Badger Bus Terminal in 2009

 

You’d think the issue simple: Madison, Wisconsin’s capital and second largest city with more than 235,000 people would have an intercity bus depot. After all, we have some of the finest intercity bus service in the country, and cities less than half our size have, or are planning, intermodal transit terminals.

Until the fall of 2009 Madison did have a depot, located at the corner of South Bedford Street and West Washington Avenue. But it was demolished to make way for a pharmacy and apartments in September 2009. The resulting chaos has been the subject of many news articles and opinion pieces. Now, waiting at the right place for a bus to go to Chicago or Minneapolis can be an impossible challenge.

One might be surprised by the apparent complacency of various city committees and commissions, as well as divisions of the UW-Madison, to let the former terminal go without concrete plans for a replacement.

One might also be surprised by the apparent inattention to the issue on the part of the city’s transportation planners who were too focused on establishing a downtown intercity rail terminal to have the time or interest to consider the need for an intercity bus terminal.

Finally, one might be surprised by the attitude of public works and transportation agency heads who think to this day that the city functions just fine without a Department of Transportation since those heads meet regularly on their own to hash out various transportation issues. Never mind that such a setup oversaw the loss of a major intercity transportation facility.
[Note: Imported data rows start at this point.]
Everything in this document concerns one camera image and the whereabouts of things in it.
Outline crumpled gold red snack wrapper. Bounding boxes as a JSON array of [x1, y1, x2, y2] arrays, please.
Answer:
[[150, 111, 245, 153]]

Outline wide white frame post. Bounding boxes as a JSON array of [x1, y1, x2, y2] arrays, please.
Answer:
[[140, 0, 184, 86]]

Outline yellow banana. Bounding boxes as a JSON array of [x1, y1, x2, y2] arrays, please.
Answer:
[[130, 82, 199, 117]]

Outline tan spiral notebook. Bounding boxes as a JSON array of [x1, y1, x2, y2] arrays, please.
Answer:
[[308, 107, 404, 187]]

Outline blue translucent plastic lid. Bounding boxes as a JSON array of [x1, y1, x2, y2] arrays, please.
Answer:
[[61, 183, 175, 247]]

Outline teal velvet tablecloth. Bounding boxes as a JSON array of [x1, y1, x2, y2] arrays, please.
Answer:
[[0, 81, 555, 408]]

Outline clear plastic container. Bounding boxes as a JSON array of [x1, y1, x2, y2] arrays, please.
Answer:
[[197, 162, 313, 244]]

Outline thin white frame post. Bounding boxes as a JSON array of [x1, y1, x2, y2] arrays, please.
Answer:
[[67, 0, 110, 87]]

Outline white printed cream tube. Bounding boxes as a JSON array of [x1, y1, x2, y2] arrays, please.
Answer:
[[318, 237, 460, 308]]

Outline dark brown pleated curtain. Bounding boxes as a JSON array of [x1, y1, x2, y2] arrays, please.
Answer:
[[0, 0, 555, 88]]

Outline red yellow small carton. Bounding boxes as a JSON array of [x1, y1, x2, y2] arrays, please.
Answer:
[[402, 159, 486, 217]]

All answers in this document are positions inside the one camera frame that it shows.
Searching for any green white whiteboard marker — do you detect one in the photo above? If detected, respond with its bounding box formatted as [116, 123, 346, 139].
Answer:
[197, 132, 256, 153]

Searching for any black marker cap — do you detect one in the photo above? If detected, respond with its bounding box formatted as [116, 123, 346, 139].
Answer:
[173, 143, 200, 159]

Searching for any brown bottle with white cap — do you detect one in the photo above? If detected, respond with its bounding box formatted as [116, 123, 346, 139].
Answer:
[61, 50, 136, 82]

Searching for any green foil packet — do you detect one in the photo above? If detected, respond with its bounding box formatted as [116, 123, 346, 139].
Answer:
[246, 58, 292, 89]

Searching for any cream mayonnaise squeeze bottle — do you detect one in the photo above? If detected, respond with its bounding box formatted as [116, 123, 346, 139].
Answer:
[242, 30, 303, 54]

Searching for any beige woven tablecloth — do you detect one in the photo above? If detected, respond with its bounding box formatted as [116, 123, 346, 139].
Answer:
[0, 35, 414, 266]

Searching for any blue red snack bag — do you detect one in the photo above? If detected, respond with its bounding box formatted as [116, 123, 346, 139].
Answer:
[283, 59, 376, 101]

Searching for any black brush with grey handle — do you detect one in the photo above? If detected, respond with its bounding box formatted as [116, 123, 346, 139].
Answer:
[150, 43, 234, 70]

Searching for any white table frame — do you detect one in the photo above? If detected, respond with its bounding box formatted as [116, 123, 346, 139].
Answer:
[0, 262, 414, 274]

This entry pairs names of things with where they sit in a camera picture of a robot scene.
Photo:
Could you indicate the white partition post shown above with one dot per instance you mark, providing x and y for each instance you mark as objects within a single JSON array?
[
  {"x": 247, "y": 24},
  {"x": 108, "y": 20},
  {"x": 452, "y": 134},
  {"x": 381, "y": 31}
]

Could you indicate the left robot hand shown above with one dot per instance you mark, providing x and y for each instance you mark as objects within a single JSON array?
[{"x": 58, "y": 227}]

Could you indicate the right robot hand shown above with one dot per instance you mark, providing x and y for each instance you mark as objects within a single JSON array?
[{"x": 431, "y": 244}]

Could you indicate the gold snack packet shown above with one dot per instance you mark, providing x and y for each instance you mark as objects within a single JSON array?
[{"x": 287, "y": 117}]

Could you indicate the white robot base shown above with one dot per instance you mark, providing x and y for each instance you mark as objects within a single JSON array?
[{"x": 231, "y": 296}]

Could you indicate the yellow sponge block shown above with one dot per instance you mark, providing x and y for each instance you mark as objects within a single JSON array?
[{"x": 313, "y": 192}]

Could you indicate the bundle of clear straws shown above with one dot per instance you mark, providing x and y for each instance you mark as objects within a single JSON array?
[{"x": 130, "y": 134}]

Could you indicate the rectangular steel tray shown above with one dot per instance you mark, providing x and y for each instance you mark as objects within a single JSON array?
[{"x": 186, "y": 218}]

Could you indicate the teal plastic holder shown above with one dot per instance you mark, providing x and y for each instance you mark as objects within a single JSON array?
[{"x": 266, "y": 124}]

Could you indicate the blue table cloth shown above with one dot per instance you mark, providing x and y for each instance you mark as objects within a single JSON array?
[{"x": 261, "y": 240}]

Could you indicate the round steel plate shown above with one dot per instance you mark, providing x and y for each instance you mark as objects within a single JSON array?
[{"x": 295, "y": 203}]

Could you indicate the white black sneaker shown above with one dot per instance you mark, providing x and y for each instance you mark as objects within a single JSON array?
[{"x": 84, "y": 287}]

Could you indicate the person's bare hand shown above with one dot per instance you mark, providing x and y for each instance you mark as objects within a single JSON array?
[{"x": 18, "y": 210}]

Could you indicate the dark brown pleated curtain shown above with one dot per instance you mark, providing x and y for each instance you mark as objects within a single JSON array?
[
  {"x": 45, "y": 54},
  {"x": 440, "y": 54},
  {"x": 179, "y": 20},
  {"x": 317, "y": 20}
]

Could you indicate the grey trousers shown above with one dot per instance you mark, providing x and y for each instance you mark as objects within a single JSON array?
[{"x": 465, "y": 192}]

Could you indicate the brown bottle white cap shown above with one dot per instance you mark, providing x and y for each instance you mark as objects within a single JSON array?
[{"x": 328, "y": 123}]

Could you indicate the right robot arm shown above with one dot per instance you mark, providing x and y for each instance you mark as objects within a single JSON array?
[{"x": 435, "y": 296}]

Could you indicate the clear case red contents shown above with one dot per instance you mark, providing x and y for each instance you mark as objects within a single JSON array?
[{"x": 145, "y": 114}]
Never mind that Madison lost its depot when this arrangement was supposedly functioning so well.

Now that both the intercity bus depot and commuter rail projects have been tabled, what originally were to be plans for a rail station have come out as plans for a Judge Doyle intermodal facility downtown for bicycle, pedestrian, and automobiles -- not buses. It is telling that the new Downtown Plan ’s section on transportation still discusses an intercity rail terminal and land for a commuter rail station, yet does not even mention our need for an intercity bus terminal. It is telling that the new five-year 2013-2017 Transportation Improvement Program of the Madison Area’s major transportation planning body does not mention an intercity bus terminal either.

It is past time for the City of Madison or Dane County to establish an intercity bus terminal. Since the 1982 passage of a federal Bus Deregulatory Reform Act, most terminals are public, not private. And the federal government provides assistance for terminal development.

Duluth’s plans for a multimodal terminal serve as a good example. Current estimates suggest that it will cost 27.5 million dollars, with over half of that (16 million dollars) coming from a federal appropriation. Another sizable amount (6 million dollars) would come from the State of Minnesota. About a fifth of the cost would be borne by local and private funds (5.5 million dollars).

Syracuse, N.Y.’s terminal costs less than the Duluth estimates (18.8 million dollars) for more buses in a larger city. The main thing is that the federal government needs to be asked by the City of Madison for financial assistance, and it has yet to be asked.

There is no limit on suggestions for the location of a terminal. The major limitation may be that of imagination. For example, the City Attorney’s office issued an opinion that municipalities had limited standing with which to establish a terminal, a major reason the Common Council was cowed into permitting Badger Bus to convert its land into a pharmacy in 2009.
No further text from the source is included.